Essential Tips for Web Scraping with C#

C# is undoubtedly among the most popular programming languages used for coding and software development. This guide will cover the basics of web scraping involving C# framework called ScrapySharp and .NET core.

We have concluded that ebay.com will be a perfect demonstration resource for C# scraping. It contains products subdivided into categories. In this tutorial, we are going to focus on scraping PlayStation products.

Summary of the article:

Introduction to ScrapySharp
Preparation
How to scrape with C# and ScrapySharp
Step 1 - Configure debug settings
Step 2 - Add ScrapySharp package
Step 3 - Import Dependencies
Step 4 - Write a function for getting the HTML Content
Step 5 - Identify and parse the data elements
Exporting data into CSV format
The entire code snippet

Introduction to ScrapySharp

ScrapySharp is an open-source web scraping tool used in C# programming. Besides, it is a NuGet package which contains a web client, capable of imitating a web page and HTMLAgiltyPack extension, which comes with an option to select HTML elements using CSS selectors. ScrapySharp is quite effective in simplifying the scraping procedure in general.

Preparation

Please make sure you have all the necessary software installed, as listed below:

Visual Studio Code.
.Net core.
C# extension in Visual Studio Code.

Got everything covered? Great! Let’s proceed with C# web scraping.

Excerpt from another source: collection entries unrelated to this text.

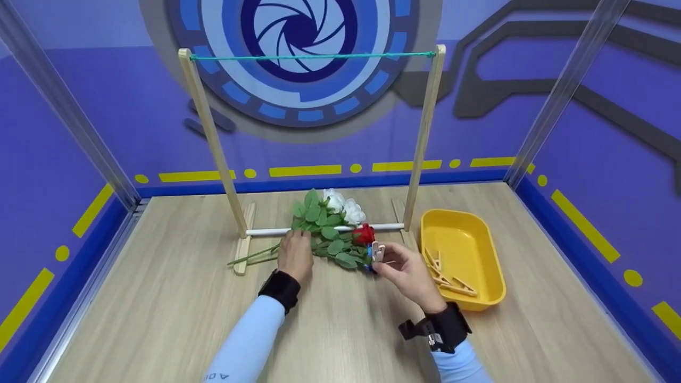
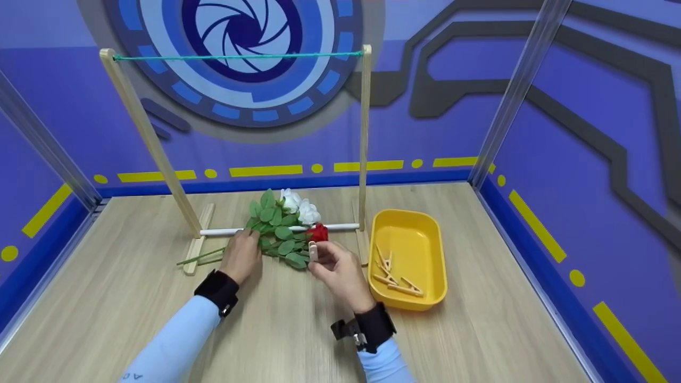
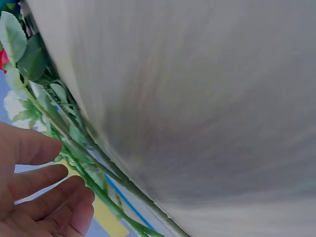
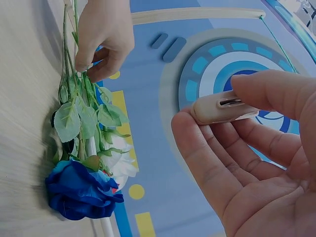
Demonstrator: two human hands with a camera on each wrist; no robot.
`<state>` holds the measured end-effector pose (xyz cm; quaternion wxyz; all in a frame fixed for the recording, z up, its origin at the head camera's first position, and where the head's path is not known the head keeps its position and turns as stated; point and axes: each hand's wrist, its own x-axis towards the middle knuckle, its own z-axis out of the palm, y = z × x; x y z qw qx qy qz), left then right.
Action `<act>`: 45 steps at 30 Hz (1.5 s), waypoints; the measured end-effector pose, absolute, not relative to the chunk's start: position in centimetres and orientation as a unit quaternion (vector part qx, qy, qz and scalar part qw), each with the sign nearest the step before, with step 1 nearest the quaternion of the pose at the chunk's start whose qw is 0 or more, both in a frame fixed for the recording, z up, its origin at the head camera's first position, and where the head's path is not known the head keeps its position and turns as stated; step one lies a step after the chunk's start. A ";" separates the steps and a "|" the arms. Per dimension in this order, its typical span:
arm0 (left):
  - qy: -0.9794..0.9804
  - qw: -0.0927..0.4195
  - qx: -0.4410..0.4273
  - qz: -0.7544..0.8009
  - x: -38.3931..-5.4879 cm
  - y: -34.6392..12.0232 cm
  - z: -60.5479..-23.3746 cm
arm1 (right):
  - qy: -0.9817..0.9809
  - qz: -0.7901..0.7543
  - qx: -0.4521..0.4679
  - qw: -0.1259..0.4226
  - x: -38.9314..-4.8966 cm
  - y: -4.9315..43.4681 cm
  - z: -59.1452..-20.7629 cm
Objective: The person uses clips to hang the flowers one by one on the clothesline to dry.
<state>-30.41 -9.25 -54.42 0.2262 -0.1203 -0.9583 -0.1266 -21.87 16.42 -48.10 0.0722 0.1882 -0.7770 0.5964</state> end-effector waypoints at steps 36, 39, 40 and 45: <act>-0.950 0.236 -0.108 -0.173 -32.1 -10.3 -52.9 | -0.788 0.580 0.190 0.084 -22.0 16.9 -48.1; -0.944 0.240 -0.115 -0.194 -31.8 -10.1 -52.2 | -0.788 0.581 0.186 0.083 -22.0 16.9 -48.1; -0.942 0.242 -0.118 -0.202 -31.6 -10.1 -52.0 | -0.788 0.581 0.185 0.083 -22.0 16.9 -48.1; -0.926 0.259 -0.141 -0.236 -30.4 -9.7 -51.4 | -0.786 0.585 0.180 0.082 -21.9 16.9 -48.1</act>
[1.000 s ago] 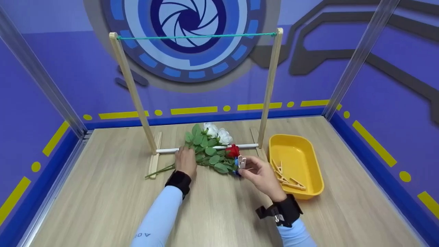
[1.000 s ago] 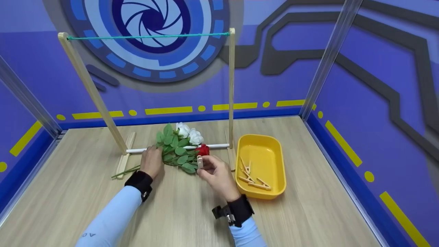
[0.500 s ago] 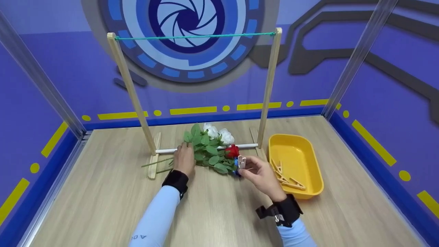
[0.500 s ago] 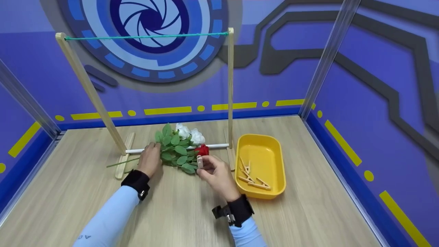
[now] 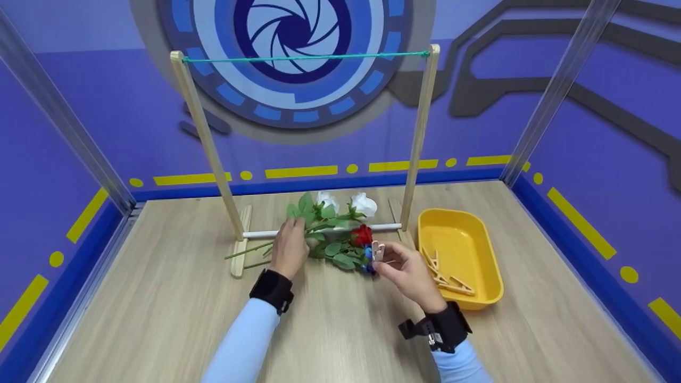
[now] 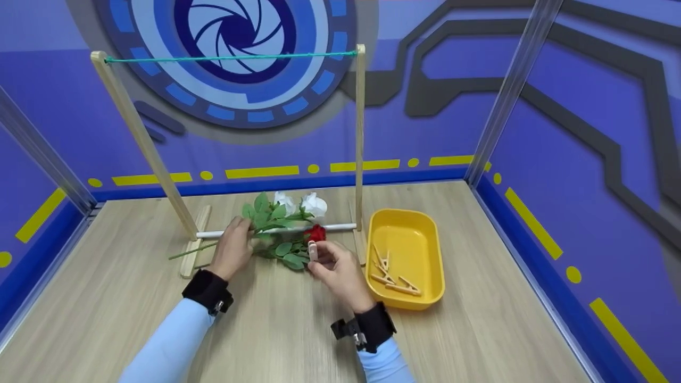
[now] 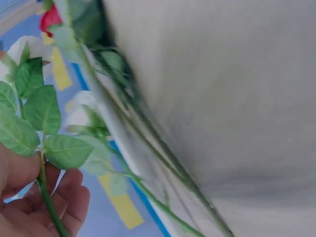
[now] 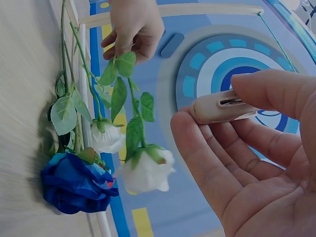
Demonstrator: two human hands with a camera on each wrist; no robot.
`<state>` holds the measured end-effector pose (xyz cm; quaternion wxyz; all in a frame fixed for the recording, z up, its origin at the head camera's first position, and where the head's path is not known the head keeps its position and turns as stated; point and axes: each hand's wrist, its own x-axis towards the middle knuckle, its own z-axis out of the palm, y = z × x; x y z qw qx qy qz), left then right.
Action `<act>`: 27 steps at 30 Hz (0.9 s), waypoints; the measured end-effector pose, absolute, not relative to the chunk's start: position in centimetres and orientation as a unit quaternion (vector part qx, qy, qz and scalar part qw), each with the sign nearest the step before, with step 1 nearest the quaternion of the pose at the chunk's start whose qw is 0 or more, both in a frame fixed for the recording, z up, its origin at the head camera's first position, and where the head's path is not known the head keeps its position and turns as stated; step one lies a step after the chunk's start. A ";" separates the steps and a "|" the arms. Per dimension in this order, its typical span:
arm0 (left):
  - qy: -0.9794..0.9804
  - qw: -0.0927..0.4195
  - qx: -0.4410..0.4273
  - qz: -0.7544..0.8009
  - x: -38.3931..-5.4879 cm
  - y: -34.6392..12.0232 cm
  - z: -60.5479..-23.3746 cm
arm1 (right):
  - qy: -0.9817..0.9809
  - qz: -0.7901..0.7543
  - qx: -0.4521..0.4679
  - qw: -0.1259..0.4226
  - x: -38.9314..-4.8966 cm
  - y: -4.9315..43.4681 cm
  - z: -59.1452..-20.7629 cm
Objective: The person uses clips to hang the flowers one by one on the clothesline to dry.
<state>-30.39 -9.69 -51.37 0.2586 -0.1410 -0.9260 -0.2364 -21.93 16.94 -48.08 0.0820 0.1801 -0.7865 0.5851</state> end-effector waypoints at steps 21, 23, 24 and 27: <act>-0.905 0.206 -0.190 -0.319 -23.3 -7.5 -50.1 | -0.768 0.606 0.181 0.101 -21.4 17.4 -47.1; -0.907 0.195 -0.192 -0.321 -22.6 -7.4 -50.3 | -0.769 0.605 0.180 0.101 -21.3 17.3 -47.0; -0.907 0.190 -0.193 -0.322 -22.3 -7.4 -50.5 | -0.769 0.605 0.180 0.101 -21.3 17.3 -47.0; -0.908 0.179 -0.194 -0.324 -21.5 -7.2 -50.9 | -0.769 0.607 0.179 0.097 -21.3 17.2 -47.0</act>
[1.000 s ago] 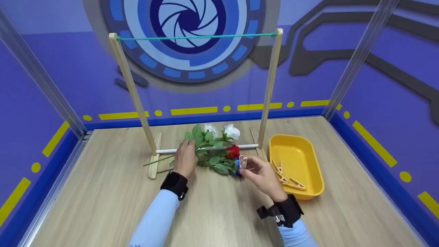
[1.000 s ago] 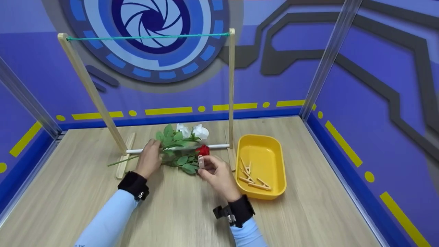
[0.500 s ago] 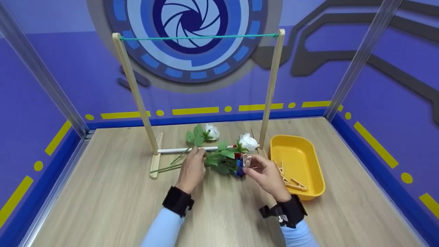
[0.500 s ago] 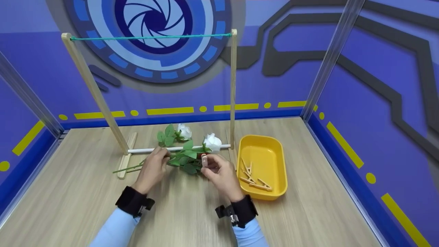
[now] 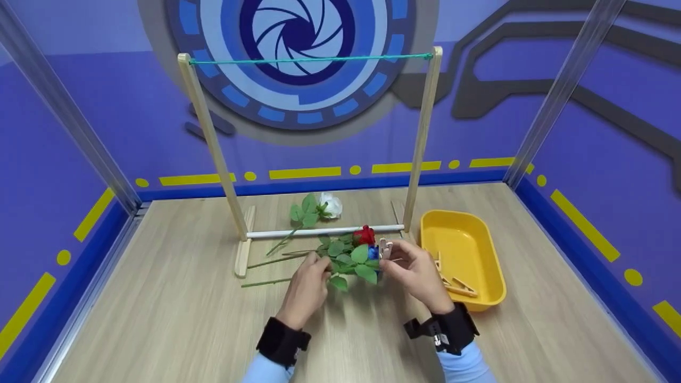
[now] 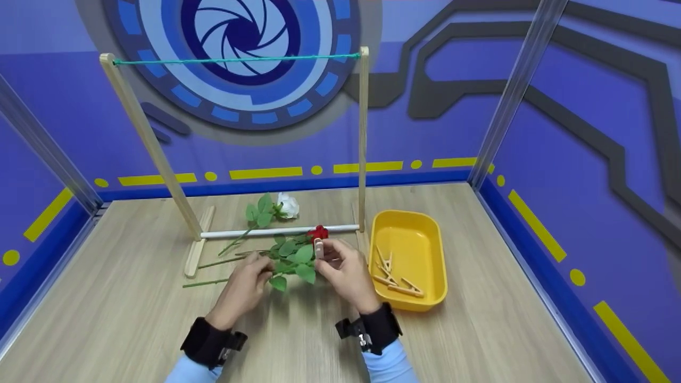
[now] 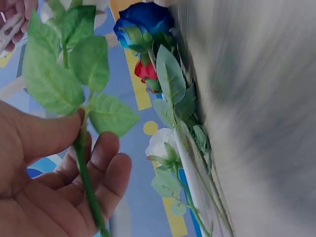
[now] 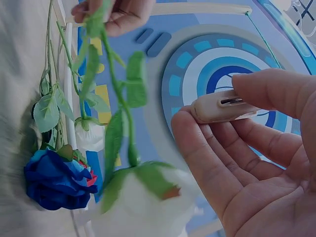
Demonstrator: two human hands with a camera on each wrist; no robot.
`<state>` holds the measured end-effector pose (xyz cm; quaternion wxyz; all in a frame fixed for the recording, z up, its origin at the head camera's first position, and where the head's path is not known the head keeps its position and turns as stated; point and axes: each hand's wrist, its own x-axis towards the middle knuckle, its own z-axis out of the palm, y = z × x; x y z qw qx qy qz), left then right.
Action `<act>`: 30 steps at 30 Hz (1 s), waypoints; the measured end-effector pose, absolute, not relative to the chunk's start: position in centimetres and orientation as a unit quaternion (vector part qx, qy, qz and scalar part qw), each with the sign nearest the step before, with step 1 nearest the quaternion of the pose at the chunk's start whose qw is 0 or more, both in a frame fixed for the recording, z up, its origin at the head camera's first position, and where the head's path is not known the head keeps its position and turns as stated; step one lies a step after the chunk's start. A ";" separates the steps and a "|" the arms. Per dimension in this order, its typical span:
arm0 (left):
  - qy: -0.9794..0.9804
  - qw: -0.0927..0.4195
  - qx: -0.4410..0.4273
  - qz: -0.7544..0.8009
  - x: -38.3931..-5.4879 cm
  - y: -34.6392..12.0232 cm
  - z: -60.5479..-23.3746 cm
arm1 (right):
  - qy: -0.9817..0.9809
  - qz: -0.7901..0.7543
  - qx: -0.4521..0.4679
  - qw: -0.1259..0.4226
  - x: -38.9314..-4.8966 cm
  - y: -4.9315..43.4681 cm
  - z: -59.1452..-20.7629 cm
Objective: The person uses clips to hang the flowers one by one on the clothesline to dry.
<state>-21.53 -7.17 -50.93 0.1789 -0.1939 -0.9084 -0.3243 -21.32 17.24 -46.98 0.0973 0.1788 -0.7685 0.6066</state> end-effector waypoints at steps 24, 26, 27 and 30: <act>-0.923 0.105 -0.214 -0.302 -20.6 -6.8 -53.0 | -0.786 0.582 0.186 0.089 -21.8 17.1 -47.6; -0.924 0.104 -0.215 -0.298 -20.6 -6.9 -53.1 | -0.787 0.583 0.183 0.083 -21.8 17.1 -47.6; -0.925 0.104 -0.215 -0.295 -20.6 -6.9 -53.1 | -0.787 0.584 0.183 0.081 -21.8 17.1 -47.6; -0.927 0.100 -0.217 -0.290 -20.6 -7.1 -53.2 | -0.784 0.588 0.184 0.078 -21.8 17.2 -47.6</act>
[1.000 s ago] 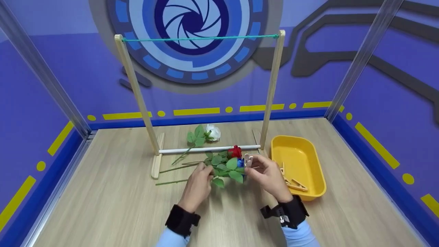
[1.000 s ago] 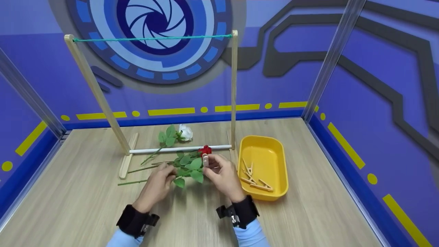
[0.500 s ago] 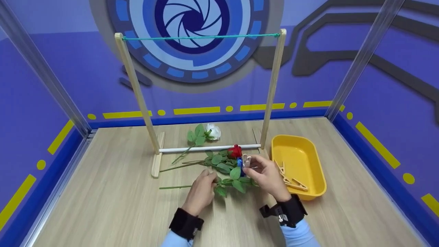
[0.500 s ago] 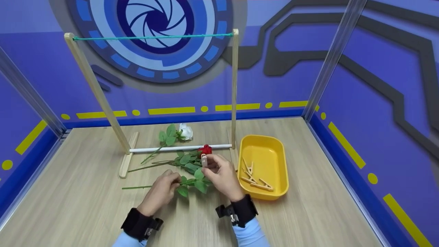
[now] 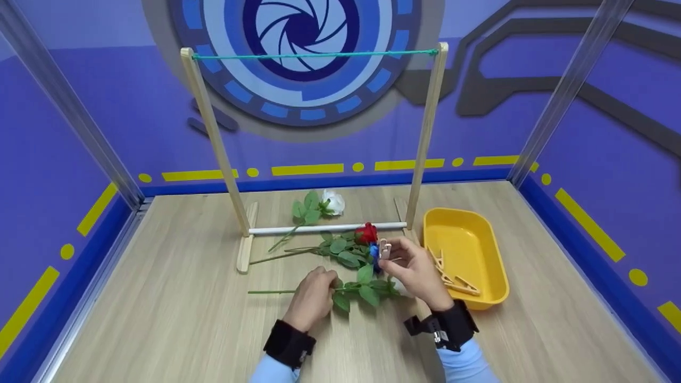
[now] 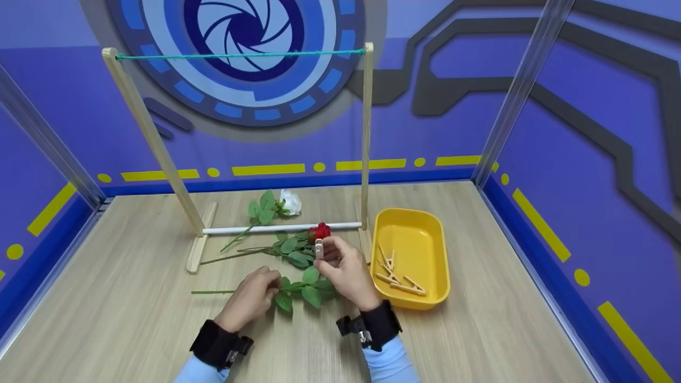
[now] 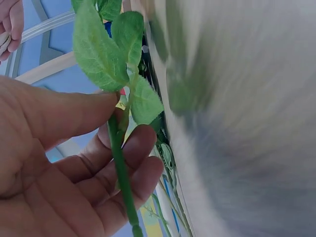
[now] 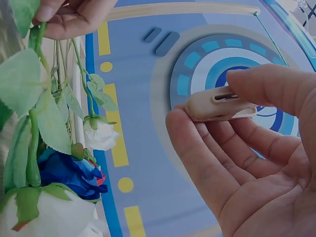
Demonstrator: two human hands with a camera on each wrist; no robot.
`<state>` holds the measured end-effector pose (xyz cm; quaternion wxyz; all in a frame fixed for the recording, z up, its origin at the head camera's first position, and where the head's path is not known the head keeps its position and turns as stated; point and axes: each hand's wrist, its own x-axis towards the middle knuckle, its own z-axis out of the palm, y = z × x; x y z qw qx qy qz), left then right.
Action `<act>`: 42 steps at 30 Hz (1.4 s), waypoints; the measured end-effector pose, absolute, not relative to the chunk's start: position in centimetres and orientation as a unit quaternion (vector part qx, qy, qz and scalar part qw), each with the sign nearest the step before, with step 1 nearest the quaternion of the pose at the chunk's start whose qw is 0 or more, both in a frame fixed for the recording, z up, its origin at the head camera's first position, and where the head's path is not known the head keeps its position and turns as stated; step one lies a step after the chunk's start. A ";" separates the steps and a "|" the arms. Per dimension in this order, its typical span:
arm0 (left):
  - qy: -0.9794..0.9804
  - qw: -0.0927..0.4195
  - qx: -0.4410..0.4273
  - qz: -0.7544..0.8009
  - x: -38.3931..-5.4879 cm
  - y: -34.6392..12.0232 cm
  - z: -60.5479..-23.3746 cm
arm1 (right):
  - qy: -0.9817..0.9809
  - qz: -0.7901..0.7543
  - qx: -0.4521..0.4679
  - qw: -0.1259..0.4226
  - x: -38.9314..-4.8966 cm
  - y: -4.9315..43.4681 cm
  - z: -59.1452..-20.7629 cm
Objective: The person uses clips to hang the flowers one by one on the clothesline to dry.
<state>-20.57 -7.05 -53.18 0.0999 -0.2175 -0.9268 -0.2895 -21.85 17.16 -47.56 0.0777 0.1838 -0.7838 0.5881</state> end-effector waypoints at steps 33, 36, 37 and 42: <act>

How to scrape with C# and ScrapySharp

The first thing you need to do is create a new project directory and name it, for instance “ScrapySharp_Scraper”. Use the VS Code terminal and create a new console app for our project in the newly created directory. To do so, run the following command:

dotnet new console

You will see that new project files have been created, Program.cs amongst them. This file is essential since all our coding will be done within it.

You need the launch.json file to modify debug settings and run the scraper. You can obtain it by choosing the Debugger icon in the VS Code side menu and clicking “create a launch.json file”.

Take notice that .Net Core Launch (console) is selected as a default debugger in the drop-down menu (see the screenshot below)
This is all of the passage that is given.